(Material provided)

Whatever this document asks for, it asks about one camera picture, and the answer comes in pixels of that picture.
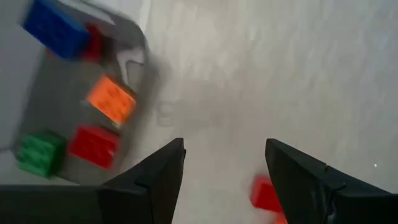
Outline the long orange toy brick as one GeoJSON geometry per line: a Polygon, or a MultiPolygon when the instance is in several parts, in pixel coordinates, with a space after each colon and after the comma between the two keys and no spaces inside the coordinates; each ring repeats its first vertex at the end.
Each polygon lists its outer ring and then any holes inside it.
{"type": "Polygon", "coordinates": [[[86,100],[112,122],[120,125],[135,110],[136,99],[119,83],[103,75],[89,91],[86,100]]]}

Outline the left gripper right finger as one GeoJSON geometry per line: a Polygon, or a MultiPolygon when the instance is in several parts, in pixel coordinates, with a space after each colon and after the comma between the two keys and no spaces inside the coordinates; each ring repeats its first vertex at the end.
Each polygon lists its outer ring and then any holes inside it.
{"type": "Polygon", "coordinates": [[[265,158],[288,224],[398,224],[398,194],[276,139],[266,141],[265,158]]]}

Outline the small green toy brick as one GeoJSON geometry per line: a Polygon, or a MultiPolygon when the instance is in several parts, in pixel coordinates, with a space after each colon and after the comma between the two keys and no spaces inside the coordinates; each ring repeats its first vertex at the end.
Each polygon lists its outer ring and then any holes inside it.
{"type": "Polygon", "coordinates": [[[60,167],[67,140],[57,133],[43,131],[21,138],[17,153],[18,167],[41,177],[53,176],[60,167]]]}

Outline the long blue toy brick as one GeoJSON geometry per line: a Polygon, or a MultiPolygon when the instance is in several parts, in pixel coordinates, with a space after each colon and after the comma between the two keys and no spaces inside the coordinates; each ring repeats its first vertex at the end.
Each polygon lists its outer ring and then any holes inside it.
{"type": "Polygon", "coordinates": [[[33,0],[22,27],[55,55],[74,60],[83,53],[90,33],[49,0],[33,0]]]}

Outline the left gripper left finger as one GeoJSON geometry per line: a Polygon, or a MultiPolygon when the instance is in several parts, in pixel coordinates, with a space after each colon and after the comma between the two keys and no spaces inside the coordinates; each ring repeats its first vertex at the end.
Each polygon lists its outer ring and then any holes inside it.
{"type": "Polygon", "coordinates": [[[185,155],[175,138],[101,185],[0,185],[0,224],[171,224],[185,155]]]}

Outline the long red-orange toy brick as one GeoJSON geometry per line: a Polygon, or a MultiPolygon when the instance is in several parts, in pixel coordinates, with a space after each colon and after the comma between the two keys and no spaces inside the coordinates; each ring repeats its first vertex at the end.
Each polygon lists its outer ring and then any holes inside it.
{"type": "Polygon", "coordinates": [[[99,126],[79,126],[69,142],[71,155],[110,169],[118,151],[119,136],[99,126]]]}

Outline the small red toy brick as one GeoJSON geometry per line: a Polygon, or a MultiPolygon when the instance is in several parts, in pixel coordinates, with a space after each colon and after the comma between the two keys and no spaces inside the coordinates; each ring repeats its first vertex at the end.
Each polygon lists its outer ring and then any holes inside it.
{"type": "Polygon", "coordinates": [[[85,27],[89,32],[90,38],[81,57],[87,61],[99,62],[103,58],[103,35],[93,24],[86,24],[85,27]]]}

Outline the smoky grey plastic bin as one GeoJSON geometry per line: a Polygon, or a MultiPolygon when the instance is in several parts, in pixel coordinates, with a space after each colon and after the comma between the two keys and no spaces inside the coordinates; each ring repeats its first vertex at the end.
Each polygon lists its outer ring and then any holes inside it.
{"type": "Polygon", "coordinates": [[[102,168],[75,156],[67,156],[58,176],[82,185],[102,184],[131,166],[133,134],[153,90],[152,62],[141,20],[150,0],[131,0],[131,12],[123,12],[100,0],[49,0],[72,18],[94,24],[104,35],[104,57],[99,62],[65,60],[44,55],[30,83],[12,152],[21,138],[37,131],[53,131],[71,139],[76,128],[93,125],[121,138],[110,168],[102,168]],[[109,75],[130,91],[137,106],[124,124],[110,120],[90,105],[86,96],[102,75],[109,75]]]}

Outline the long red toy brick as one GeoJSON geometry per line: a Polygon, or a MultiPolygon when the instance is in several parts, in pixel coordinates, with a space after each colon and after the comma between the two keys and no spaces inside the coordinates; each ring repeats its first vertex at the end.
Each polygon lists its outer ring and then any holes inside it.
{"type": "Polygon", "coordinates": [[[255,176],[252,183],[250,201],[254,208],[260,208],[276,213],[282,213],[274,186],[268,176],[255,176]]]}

(End Material provided)
(Material provided)

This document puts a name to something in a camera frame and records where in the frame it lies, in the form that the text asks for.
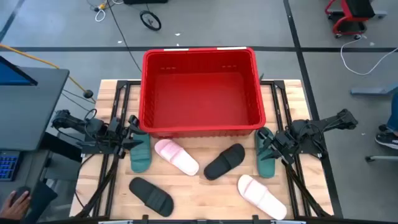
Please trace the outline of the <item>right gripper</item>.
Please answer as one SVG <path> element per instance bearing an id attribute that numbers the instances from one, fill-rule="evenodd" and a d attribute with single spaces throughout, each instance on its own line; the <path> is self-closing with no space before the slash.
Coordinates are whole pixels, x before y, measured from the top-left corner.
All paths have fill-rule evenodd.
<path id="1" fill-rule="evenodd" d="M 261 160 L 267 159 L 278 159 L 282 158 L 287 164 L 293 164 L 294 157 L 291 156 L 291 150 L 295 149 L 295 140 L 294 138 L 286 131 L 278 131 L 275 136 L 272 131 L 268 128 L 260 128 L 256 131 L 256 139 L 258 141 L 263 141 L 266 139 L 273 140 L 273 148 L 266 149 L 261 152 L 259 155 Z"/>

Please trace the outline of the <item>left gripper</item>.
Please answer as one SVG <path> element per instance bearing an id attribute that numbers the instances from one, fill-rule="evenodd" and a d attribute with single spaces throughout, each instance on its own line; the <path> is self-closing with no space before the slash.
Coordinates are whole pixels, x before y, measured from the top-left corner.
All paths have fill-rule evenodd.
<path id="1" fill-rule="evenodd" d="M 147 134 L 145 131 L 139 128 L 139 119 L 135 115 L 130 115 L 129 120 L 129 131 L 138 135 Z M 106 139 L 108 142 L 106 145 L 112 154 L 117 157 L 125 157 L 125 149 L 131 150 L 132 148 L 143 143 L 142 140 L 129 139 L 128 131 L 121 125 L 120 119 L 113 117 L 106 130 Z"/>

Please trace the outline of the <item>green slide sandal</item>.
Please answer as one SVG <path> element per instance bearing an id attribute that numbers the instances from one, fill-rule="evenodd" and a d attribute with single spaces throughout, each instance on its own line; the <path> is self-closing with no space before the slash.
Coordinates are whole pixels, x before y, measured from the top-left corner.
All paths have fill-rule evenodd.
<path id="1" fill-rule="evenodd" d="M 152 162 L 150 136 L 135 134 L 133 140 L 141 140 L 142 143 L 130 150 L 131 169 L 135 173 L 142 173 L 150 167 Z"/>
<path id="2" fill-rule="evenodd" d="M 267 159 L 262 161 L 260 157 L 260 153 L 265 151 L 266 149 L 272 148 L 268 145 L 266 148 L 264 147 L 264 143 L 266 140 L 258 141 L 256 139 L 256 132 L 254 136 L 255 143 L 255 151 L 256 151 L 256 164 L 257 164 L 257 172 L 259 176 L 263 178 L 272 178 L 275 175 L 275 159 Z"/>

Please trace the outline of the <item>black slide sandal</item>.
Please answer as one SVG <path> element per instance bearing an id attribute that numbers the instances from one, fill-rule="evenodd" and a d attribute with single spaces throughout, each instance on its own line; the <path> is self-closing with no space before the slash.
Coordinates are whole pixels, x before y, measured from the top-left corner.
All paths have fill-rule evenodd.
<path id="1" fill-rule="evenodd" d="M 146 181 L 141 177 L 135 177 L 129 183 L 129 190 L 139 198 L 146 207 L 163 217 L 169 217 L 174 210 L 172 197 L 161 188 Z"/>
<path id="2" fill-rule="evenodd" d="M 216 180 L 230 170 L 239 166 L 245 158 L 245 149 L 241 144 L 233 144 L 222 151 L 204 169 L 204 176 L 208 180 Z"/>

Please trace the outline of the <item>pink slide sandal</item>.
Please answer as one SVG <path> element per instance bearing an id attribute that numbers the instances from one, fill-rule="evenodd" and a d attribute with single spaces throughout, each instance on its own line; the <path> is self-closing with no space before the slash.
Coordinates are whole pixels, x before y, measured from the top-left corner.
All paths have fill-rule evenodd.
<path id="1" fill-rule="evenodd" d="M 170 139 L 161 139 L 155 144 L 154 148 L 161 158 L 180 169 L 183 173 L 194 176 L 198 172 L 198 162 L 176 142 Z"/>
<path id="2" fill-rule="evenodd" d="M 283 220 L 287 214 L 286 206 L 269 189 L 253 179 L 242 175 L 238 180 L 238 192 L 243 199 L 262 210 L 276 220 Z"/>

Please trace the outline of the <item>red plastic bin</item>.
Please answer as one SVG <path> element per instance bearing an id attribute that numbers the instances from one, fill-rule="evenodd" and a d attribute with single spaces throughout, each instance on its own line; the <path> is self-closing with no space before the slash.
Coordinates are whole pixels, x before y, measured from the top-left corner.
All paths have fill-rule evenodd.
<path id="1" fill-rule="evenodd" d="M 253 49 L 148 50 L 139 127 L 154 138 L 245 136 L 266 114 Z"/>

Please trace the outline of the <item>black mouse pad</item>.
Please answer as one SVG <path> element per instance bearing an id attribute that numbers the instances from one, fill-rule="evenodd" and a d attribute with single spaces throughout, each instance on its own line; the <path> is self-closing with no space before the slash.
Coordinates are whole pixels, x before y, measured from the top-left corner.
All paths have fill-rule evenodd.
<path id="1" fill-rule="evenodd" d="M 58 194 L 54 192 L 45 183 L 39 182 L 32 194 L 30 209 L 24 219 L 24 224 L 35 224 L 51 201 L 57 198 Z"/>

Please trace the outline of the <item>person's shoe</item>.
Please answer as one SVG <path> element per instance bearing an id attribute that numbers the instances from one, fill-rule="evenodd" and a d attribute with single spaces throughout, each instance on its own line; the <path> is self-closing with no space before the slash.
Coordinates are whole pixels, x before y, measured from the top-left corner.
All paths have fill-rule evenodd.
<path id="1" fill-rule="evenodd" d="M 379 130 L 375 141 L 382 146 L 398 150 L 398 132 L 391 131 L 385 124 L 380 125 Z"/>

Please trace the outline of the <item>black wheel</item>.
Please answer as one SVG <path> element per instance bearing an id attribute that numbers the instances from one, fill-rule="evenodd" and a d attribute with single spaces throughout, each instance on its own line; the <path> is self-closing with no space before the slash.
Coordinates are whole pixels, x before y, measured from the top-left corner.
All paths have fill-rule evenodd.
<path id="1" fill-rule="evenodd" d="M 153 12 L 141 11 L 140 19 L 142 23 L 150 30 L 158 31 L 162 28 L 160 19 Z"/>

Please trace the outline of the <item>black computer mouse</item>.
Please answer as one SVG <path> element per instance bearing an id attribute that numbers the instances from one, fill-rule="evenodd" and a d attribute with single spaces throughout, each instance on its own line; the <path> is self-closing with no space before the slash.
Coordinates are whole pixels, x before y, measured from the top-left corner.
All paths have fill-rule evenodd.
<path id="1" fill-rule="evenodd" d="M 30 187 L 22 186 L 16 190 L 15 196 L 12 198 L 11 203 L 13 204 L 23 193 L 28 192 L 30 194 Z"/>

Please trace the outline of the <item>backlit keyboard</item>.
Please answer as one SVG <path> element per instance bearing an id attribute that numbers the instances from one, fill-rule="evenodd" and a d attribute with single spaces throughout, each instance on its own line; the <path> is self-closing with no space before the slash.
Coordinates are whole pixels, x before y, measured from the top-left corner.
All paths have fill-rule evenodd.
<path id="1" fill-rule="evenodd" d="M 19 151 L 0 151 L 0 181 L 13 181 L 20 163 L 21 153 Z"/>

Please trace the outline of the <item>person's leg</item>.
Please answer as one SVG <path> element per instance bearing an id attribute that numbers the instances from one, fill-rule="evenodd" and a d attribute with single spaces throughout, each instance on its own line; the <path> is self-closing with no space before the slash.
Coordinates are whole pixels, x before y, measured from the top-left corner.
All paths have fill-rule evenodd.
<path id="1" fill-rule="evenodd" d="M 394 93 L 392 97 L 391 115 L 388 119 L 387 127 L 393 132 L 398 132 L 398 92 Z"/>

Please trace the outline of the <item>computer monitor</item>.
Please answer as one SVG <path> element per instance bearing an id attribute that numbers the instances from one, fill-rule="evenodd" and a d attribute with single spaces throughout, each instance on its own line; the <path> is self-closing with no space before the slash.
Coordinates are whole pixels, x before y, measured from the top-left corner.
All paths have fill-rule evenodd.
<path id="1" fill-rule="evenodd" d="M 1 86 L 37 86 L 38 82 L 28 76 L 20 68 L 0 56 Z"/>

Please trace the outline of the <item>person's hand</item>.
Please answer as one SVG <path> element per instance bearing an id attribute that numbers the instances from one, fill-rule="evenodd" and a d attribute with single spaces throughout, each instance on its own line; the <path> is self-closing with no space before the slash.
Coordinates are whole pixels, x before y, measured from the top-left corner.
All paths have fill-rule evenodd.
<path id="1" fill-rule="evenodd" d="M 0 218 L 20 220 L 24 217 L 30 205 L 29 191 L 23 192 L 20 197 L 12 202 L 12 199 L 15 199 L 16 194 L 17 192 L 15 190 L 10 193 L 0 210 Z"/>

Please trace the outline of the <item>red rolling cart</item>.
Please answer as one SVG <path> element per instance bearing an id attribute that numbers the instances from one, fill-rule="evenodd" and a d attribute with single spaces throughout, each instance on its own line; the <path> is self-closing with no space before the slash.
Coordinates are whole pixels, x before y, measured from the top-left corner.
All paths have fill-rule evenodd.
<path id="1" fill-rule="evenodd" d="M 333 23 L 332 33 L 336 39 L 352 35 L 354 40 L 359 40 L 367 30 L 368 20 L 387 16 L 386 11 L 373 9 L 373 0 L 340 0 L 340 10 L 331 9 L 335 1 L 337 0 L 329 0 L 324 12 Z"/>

(End Material provided)

● Activity:
Extract from the records above the lines from the one containing "Please trace the outline of the <item>right" to the one containing "Please trace the outline of the <item>green", both lines included, exactly as they appear and with nothing else.

● Problem solution:
Please trace the outline of the <item>right gripper</item>.
Please answer as one SVG <path> element per instance bearing an id attribute that numbers the instances from one, fill-rule="evenodd" and a d attribute with single spaces throughout, each instance on its own line; the <path> is self-closing with no space before the slash.
Coordinates are whole pixels, x before y, measured from the top-left corner.
All paths have fill-rule evenodd.
<path id="1" fill-rule="evenodd" d="M 261 160 L 267 159 L 278 159 L 282 158 L 287 164 L 293 164 L 294 157 L 291 156 L 291 150 L 295 149 L 295 140 L 294 138 L 286 131 L 278 131 L 275 136 L 272 131 L 268 128 L 260 128 L 256 131 L 256 139 L 258 141 L 263 141 L 266 139 L 273 140 L 273 148 L 266 149 L 261 152 L 259 155 Z"/>

Please trace the outline of the <item>left gripper</item>.
Please answer as one SVG <path> element per instance bearing an id attribute that numbers the instances from one, fill-rule="evenodd" and a d attribute with single spaces throughout, each instance on its own line; the <path> is self-closing with no space before the slash.
Coordinates are whole pixels, x before y, measured from the top-left corner.
All paths have fill-rule evenodd.
<path id="1" fill-rule="evenodd" d="M 147 134 L 145 131 L 139 128 L 139 119 L 135 115 L 130 115 L 129 120 L 129 131 L 138 135 Z M 106 139 L 108 142 L 106 145 L 112 154 L 117 157 L 125 157 L 125 149 L 131 150 L 132 148 L 143 143 L 142 140 L 129 139 L 128 131 L 121 125 L 120 119 L 113 117 L 106 130 Z"/>

Please trace the outline of the <item>green slide sandal</item>.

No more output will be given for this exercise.